# My 2-year old's plane costume



## GCWyatt (Aug 30, 2012)

I just had to share this with my fellow prop makers. It's been taking my time away from Halloween props, but well worth it.


----------



## Copchick (Apr 10, 2012)

Wow, now that's a costume! Great detailing. I'm sure your son is so excited to wear it!.


----------



## highbury (Nov 5, 2009)

The spinning propeller really puts it over the top.
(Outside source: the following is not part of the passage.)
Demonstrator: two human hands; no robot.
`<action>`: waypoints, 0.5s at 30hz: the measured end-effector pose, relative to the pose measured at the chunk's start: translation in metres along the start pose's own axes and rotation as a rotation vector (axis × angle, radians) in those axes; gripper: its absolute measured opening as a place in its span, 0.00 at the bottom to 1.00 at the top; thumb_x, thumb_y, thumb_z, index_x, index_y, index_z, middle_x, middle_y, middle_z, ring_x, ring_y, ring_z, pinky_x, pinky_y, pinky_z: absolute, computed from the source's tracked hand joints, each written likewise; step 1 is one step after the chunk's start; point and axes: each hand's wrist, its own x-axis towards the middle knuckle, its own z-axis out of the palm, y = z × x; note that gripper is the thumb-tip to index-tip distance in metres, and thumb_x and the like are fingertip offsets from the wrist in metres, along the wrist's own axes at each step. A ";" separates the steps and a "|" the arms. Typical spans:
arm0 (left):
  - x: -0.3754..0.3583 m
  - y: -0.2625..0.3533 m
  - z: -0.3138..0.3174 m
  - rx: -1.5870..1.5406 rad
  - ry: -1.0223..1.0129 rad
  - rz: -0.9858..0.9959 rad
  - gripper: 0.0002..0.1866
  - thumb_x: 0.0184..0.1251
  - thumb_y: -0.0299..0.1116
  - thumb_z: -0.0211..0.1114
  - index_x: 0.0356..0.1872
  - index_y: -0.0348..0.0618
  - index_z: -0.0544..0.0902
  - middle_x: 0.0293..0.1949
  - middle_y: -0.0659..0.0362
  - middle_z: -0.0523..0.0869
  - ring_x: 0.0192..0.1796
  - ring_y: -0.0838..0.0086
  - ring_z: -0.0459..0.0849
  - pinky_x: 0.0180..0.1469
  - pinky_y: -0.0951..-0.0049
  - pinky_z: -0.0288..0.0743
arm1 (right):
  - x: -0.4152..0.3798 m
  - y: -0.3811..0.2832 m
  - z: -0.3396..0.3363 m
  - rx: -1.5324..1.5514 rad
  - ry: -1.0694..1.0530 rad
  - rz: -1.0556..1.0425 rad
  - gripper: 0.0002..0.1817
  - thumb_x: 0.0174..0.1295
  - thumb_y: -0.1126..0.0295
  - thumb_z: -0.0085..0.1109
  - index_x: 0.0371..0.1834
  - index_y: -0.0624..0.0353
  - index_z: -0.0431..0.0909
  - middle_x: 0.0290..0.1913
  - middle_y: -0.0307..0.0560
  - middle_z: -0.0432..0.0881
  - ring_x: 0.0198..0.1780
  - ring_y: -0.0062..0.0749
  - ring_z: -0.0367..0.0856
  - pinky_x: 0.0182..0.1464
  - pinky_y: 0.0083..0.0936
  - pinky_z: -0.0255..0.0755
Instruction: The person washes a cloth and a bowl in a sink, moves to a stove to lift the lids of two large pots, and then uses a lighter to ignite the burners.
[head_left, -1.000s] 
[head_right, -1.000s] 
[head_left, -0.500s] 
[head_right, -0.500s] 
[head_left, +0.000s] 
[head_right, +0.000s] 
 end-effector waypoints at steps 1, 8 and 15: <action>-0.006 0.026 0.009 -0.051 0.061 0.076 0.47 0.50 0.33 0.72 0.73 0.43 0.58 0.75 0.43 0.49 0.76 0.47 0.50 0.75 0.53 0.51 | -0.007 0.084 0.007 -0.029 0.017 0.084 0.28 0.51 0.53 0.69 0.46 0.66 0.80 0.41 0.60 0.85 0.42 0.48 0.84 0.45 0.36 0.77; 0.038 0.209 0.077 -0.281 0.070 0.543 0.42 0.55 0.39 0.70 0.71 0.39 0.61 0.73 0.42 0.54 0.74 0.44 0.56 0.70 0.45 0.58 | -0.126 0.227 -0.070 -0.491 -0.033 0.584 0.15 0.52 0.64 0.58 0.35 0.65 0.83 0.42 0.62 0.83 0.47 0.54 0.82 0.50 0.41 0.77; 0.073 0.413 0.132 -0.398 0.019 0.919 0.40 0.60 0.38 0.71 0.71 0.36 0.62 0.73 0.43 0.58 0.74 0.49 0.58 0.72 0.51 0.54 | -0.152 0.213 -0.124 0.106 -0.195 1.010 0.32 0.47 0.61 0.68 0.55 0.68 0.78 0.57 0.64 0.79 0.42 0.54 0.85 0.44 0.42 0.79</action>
That is really awesome!!


----------



## niblique71 (Dec 2, 2009)

That is TOTALLY Hilarious.... Great costume..


----------



## RoxyBlue (Oct 6, 2008)

That is such a cute little plane and I expect your son will look totally adorable in it Nice detailing, too.

How does that magnetic propeller work?


----------



## Wildcat (Nov 3, 2007)

That is a great costume. Good thinking with the magnetic prop.


----------



## adrian.t (Oct 4, 2013)

Nicely done! Your kid will love the costume.


----------



## Hairazor (Mar 13, 2012)

That is totally Hot!


----------



## jaege (Aug 23, 2009)

That would get extra treats at my house. Love the cool costumes.


----------



## GCWyatt (Aug 30, 2012)

Roxy: The magnetic propeller is simple. The drive shaft is a piece of 1/2" PVC with a cap on the end. Inside the cap are two neodymium 1/2" magnets. They're too big to fall inside the PVC pipe and the cap holds them in place. I flattened the cap with my Dremel so the propeller sits on it nicely. On the propeller is a piece of metal (actually the plastic covered disc from a DVD player that locks the DVD onto the spindle) that offers the proper magnetic attraction for the magnets. I also added a plastic sleeve on the outer edge of the cap that helps center the propeller onto the drive shaft. The trick was finding the balance between enough magnetic attraction to keep the prop on and too much so it won't break away when hit.


----------



## Hobz (Oct 14, 2013)

Very nice!


----------



## Mattimus (Oct 23, 2013)

That is costume gold! Your son is a very lucky little guy.

Great choice of planes as well.


----------